### RAW DATA

-------

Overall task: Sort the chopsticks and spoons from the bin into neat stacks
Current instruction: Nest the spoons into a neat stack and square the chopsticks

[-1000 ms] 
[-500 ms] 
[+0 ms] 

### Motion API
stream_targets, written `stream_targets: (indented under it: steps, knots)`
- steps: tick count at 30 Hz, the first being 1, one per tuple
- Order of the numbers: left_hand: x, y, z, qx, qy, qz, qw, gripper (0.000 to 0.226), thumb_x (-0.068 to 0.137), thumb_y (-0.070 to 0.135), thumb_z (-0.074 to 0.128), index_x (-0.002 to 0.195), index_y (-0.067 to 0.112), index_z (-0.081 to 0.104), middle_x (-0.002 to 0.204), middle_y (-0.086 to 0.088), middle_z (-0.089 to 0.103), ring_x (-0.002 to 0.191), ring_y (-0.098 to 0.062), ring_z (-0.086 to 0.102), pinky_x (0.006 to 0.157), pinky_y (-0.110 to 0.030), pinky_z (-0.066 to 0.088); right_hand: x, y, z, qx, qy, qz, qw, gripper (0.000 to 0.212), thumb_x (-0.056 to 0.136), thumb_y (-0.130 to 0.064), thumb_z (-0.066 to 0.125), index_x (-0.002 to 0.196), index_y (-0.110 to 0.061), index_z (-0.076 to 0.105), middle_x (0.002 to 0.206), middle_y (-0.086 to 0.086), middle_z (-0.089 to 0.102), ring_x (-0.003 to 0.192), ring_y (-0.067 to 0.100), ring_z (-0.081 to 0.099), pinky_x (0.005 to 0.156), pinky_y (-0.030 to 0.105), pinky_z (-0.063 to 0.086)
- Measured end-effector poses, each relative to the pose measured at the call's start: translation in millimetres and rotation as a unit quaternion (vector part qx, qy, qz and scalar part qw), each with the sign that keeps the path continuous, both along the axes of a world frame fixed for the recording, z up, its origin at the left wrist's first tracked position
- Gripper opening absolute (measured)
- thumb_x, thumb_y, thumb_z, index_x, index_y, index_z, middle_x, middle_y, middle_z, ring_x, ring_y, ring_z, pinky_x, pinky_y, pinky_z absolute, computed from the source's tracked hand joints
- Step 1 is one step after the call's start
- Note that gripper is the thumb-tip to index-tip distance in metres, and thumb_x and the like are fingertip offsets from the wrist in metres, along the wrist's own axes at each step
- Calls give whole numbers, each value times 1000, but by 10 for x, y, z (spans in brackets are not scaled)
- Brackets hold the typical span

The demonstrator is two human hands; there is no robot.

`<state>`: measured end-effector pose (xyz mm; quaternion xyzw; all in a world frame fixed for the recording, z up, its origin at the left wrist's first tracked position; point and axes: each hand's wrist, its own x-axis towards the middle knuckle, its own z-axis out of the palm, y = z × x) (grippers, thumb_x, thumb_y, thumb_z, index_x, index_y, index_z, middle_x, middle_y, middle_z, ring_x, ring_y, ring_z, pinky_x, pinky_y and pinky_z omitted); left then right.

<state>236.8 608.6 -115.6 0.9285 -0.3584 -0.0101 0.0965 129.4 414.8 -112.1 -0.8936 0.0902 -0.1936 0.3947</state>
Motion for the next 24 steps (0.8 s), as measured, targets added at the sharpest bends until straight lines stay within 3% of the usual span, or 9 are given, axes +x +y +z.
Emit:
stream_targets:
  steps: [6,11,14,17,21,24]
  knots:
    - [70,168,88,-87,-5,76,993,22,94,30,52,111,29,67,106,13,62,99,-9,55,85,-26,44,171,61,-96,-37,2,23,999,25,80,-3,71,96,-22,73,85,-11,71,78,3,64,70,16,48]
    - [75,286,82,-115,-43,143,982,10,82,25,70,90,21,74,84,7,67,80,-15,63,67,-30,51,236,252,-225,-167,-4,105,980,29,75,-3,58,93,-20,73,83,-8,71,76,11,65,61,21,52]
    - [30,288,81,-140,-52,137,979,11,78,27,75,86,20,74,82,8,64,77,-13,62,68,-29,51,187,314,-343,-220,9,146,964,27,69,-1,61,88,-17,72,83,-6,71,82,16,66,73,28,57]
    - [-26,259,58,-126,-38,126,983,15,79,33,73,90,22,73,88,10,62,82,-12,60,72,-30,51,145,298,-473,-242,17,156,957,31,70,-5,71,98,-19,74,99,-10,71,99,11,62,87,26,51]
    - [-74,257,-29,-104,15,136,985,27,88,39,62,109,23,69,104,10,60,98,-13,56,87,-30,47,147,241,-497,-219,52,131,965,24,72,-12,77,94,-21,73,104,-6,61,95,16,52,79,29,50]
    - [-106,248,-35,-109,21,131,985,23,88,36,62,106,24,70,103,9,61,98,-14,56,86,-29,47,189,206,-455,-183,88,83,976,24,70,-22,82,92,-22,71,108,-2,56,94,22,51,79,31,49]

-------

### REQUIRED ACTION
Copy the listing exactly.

### RESULT OF THE EXERCISE
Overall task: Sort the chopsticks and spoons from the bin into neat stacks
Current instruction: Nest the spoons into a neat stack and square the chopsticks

[-1000 ms] 
[-500 ms] 
[+0 ms] 

### Motion API
stream_targets, written `stream_targets: (indented under it: steps, knots)`
- steps: tick count at 30 Hz, the first being 1, one per tuple
- Order of the numbers: left_hand: x, y, z, qx, qy, qz, qw, gripper (0.000 to 0.226), thumb_x (-0.068 to 0.137), thumb_y (-0.070 to 0.135), thumb_z (-0.074 to 0.128), index_x (-0.002 to 0.195), index_y (-0.067 to 0.112), index_z (-0.081 to 0.104), middle_x (-0.002 to 0.204), middle_y (-0.086 to 0.088), middle_z (-0.089 to 0.103), ring_x (-0.002 to 0.191), ring_y (-0.098 to 0.062), ring_z (-0.086 to 0.102), pinky_x (0.006 to 0.157), pinky_y (-0.110 to 0.030), pinky_z (-0.066 to 0.088); right_hand: x, y, z, qx, qy, qz, qw, gripper (0.000 to 0.212), thumb_x (-0.056 to 0.136), thumb_y (-0.130 to 0.064), thumb_z (-0.066 to 0.125), index_x (-0.002 to 0.196), index_y (-0.110 to 0.061), index_z (-0.076 to 0.105), middle_x (0.002 to 0.206), middle_y (-0.086 to 0.086), middle_z (-0.089 to 0.102), ring_x (-0.003 to 0.192), ring_y (-0.067 to 0.100), ring_z (-0.081 to 0.099), pinky_x (0.005 to 0.156), pinky_y (-0.030 to 0.105), pinky_z (-0.063 to 0.086)
- Measured end-effector poses, each relative to the pose measured at the call's start: translation in millimetres and rotation as a unit quaternion (vector part qx, qy, qz and scalar part qw), each with the sign that keeps the path continuous, both along the axes of a world frame fixed for the recording, z up, its origin at the left wrist's first tracked position
- Gripper opening absolute (measured)
- thumb_x, thumb_y, thumb_z, index_x, index_y, index_z, middle_x, middle_y, middle_z, ring_x, ring_y, ring_z, pinky_x, pinky_y, pinky_z absolute, computed from the source's tracked hand joints
- Step 1 is one step after the call's start
- Note that gripper is the thumb-tip to index-tip distance in metres, and thumb_x and the like are fingertip offsets from the wrist in metres, along the wrist's own axes at each step
- Calls give whole numbers, each value times 1000, but by 10 for x, y, z (spans in brackets are not scaled)
- Brackets hold the typical span

The demonstrator is two human hands; there is no robot.

`<state>`: measured end-effector pose (xyz mm; quaternion xyzw; all in a world frame fixed for the recording, z up, its origin at the left wrist's first tracked position; point and axes: each hand's wrist, its own x-axis towards the middle knuckle, its own z-axis out of the palm, y = z × x) (grippers, thumb_x, thumb_y, thumb_z, index_x, index_y, index_z, middle_x, middle_y, middle_z, ring_x, ring_y, ring_z, pinky_x, pinky_y and pinky_z omitted); left then right.

<state>236.8 608.6 -115.6 0.9285 -0.3584 -0.0101 0.0965 129.4 414.8 -112.1 -0.8936 0.0902 -0.1936 0.3947</state>
Motion for the next 24 steps (0.8 s), as measured, targets added at the sharpest bends until straight lines stay within 3% of the usual span, or 9 are given, axes +x +y +z.
Emit:
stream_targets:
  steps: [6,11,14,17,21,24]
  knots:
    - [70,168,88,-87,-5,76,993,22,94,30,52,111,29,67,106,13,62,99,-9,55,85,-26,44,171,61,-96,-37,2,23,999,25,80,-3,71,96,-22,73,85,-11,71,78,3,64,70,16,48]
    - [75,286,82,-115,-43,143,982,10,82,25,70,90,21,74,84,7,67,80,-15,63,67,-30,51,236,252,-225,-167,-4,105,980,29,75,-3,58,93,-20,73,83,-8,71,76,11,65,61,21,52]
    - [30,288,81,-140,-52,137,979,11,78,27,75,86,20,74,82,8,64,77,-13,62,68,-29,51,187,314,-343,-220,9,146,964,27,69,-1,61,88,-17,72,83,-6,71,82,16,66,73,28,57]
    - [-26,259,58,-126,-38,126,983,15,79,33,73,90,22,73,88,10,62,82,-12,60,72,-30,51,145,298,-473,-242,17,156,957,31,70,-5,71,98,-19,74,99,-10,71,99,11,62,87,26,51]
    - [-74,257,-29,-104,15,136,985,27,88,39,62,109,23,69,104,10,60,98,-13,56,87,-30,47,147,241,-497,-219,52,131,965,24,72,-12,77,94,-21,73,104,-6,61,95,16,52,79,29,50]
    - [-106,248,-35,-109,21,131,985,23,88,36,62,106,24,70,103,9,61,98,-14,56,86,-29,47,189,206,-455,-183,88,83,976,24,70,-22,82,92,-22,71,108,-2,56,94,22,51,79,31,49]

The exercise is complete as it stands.